# Inference with FT-DINOSAUR

## Preliminaries

In [None]:
# Install dependencies when running this on Google Colab
try:
    import google.colab  # noqa: F401

    !pip install "ftdinosaur_inference[notebook] @ git+https://github.com/rw-ocrl/ftdinosaur-inference.git"
except ImportError:
    pass

In [None]:
import matplotlib
import numpy as np
import PIL
import torch
from IPython.display import display
from PIL import Image
from torchvision.utils import draw_segmentation_masks

from ftdinosaur_inference import build_dinosaur, utils

In [None]:
def get_cmap(num_classes, cmap="tab10"):
    cmap = matplotlib.colormaps[cmap].resampled(num_classes)(range(num_classes))
    cmap = [tuple((255 * cl[:3]).astype(int)) for cl in cmap]
    return cmap


def overlay_masks_on_image(
    img: PIL.Image, masks: torch.Tensor, num_masks: int, alpha: float = 0.6
) -> PIL.Image:
    img_tensor = torch.from_numpy(np.array(img)).permute(2, 0, 1)  # C x H x W
    height, width = img_tensor.shape[1:]

    # Need to resize masks to image (1 x K x P -> 1 x K x H x W)
    masks_as_image = utils.resize_patches_to_image(masks, size=(height, width))
    masks_as_image = utils.soft_masks_to_one_hot(masks_as_image).squeeze(0)

    # Overlay masks on image
    masks_on_image = draw_segmentation_masks(
        img_tensor, masks_as_image, alpha=alpha, colors=get_cmap(num_masks)
    )

    # Convert back to PIL
    masks_on_image = masks_on_image.permute(1, 2, 0).numpy()
    return Image.fromarray(masks_on_image.astype(np.uint8))


def load_model(model_name):
    model = build_dinosaur.build(model_name, pretrained=True)
    model.eval()
    return model

## Define and run model

List available models.

In [None]:
build_dinosaur.list_checkpoints()

Load the model and create preprocessing pipeline.

In [None]:
model_name = "dinosaur_base_patch14_518_topk3.coco_dv2_ft_s7_300k+10k"
model = load_model(model_name)
preproc = build_dinosaur.build_preprocessing(model_name)

Load an example image.

In [None]:
image = Image.open("./images/example.jpg").convert("RGB")
display(image)

Run the model. We can flexibly choose the number of slots using the `num_slots` argument. Note that the model was trained with 7 slots; thus, picking a number of slots close to 7 works best.

In [None]:
with torch.no_grad():
    inp = preproc(image).unsqueeze(0)
    outp = model(inp, num_slots=5)

Display the slot masks!

In [None]:
masks_with_image = overlay_masks_on_image(
    image, outp["masks"], num_masks=outp["masks"].shape[1]
)
display(masks_with_image)

We used an image with a square aspect ratio here, which is what the model was trained with, and what works best in general.
Note that the code also supports non-square aspect ratios by resizing the image to a square in the preprocessing pipeline.
The resulting masks are square as well, but are resized to match the original image in `overlay_masks_on_image`.

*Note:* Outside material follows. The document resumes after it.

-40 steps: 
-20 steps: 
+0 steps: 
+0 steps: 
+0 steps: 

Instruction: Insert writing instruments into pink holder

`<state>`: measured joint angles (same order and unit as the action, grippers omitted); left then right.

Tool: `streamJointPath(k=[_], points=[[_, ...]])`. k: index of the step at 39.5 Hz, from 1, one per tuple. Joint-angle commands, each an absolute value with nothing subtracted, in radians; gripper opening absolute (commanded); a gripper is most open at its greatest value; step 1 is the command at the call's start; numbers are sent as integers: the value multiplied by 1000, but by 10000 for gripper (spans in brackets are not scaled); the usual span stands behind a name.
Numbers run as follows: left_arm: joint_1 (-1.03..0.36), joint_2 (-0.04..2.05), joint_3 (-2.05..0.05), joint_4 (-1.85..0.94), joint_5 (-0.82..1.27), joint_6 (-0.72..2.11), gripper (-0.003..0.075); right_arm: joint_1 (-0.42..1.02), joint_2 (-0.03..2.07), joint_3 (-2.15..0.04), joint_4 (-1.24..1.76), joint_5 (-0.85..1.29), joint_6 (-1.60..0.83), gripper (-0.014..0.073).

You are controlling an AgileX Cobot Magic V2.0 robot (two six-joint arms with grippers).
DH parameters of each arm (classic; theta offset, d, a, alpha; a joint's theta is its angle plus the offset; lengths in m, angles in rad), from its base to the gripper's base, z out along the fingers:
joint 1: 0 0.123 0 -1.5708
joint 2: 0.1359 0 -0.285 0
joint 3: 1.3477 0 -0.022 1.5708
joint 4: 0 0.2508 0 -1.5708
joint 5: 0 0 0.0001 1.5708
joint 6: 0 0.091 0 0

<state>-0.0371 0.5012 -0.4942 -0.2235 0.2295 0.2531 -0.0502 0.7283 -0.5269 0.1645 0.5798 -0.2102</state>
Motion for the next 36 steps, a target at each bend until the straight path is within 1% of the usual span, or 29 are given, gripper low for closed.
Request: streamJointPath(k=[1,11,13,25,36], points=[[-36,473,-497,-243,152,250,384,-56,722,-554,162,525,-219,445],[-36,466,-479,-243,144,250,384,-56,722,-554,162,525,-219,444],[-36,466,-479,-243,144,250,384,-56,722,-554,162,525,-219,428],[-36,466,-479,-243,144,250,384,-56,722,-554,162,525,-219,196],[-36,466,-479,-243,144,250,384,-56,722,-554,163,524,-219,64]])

## Upload custom image in Colab

In [None]:
try:
    from google.colab import files
except ImportError as e:
    raise ImportError("Need to run the following in Google Colab") from e

In [None]:
# @title Upload image
uploaded = files.upload()
file_path = list(uploaded.keys())[0]
image = Image.open(file_path).convert("RGB")
display(image)

In [None]:
# @title Select number of slots
num_slots = 7  # @param {type:"slider", min:1, max:24, step:1}

In [None]:
# @title Run model and display results
with torch.no_grad():
    inp = preproc(image).unsqueeze(0)
    outp = model(inp, num_slots=num_slots)

masks_with_image = overlay_masks_on_image(
    image, outp["masks"], num_masks=outp["masks"].shape[1]
)
display(masks_with_image)